- EXERCISE:
Determine the number of lines in the listing below that hold the word "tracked". Write the number alone.
*** DATA PROVIDED Section Begins ***
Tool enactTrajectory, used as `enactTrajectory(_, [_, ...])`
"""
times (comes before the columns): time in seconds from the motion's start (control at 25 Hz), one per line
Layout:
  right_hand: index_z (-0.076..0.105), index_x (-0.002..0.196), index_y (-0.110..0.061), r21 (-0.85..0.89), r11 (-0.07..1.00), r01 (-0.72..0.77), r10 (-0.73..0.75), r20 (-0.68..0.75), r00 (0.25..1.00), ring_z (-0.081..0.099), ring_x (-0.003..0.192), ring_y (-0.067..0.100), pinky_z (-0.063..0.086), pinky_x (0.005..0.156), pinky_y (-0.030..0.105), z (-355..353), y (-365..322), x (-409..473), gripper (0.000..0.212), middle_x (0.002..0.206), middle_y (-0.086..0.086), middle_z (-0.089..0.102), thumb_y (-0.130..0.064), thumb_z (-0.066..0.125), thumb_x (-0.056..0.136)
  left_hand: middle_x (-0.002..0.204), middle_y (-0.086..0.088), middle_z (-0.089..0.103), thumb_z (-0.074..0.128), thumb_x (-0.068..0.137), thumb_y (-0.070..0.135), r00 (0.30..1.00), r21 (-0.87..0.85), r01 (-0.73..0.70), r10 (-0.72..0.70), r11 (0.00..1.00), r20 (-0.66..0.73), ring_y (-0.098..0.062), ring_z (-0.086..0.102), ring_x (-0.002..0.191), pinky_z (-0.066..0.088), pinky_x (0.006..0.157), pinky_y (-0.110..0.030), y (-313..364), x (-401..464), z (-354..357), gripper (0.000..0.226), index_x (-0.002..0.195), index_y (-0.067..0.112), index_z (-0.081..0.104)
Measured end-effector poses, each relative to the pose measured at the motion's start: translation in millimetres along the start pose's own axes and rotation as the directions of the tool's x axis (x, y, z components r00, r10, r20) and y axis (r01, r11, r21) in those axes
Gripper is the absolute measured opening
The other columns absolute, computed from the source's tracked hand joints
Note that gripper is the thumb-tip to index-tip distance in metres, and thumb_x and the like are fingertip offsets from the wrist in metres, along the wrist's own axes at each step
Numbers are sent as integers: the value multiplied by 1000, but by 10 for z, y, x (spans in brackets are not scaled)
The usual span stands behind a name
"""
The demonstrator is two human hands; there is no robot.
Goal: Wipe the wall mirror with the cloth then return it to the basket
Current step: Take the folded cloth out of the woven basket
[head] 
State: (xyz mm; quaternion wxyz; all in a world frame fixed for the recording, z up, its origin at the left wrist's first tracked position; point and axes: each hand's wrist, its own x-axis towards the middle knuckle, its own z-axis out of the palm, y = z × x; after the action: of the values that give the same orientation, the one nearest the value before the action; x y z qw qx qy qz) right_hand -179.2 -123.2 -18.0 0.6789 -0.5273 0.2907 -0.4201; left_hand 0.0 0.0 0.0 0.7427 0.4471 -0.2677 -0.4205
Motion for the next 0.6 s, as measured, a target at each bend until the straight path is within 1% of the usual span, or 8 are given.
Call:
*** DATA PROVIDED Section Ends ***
- YOUR RESPONSE:
2